#### [Exercise requirements]
Look through the material below and return every line that contains "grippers".

#### [Data excerpt]
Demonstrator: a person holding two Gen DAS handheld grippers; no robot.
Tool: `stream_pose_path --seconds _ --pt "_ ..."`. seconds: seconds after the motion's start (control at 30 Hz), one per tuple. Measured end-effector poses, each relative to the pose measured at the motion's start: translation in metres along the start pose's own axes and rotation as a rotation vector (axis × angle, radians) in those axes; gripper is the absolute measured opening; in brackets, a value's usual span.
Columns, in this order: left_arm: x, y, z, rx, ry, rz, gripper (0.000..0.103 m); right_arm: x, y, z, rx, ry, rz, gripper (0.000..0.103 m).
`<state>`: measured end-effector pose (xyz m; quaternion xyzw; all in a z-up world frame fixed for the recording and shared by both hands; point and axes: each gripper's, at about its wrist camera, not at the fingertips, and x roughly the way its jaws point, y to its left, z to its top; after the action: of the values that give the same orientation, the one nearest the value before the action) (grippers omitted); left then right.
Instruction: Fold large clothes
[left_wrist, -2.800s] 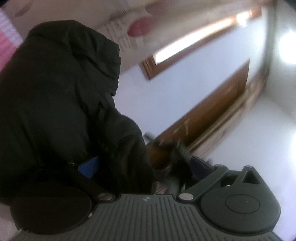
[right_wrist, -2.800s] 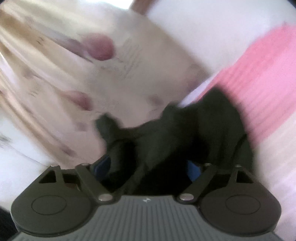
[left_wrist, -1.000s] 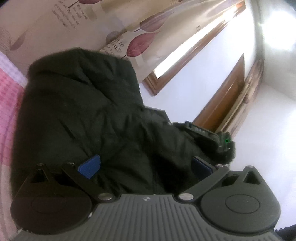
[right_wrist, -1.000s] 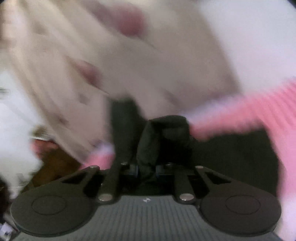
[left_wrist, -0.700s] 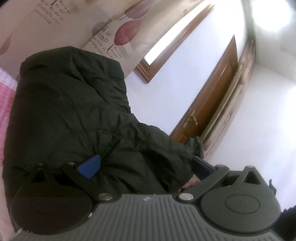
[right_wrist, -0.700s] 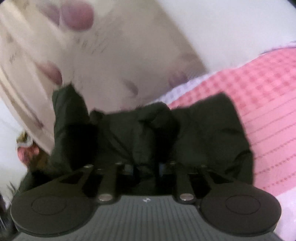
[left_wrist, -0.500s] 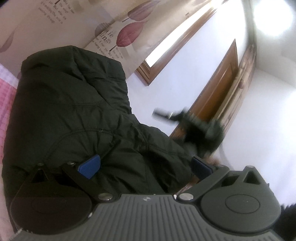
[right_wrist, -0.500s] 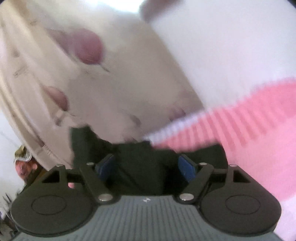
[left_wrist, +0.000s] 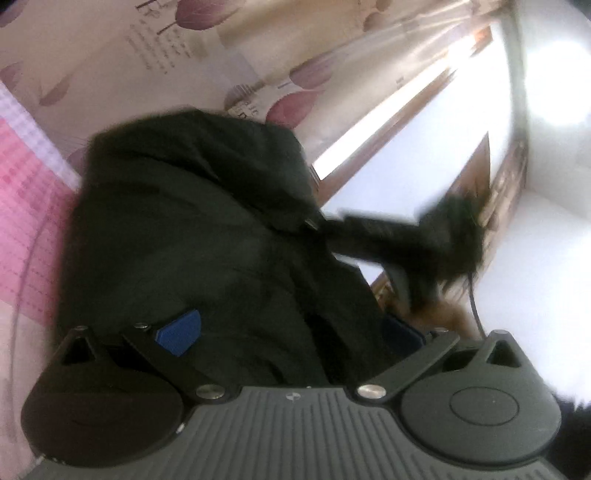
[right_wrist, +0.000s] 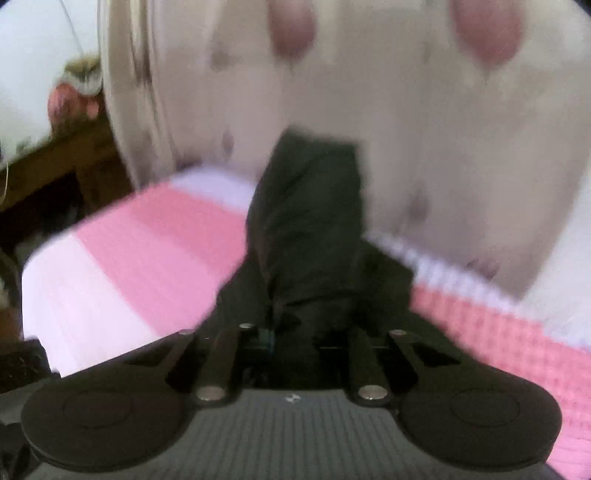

#### [Output of the exercise]
Demonstrator: a person holding two Gen DAS handheld grippers; no robot.
`<state>`: measured end-effector pose (xyz m; quaternion xyzw; all in a z-up world frame fixed for the recording and shared by both hands; point and axes: each gripper's, at about its wrist camera, not at the fingertips, and x roughly the way its jaws point, y to its left, z to its top; after the action: of the values that give the same orientation, the one nearest the value before the action) (grippers omitted); left then right.

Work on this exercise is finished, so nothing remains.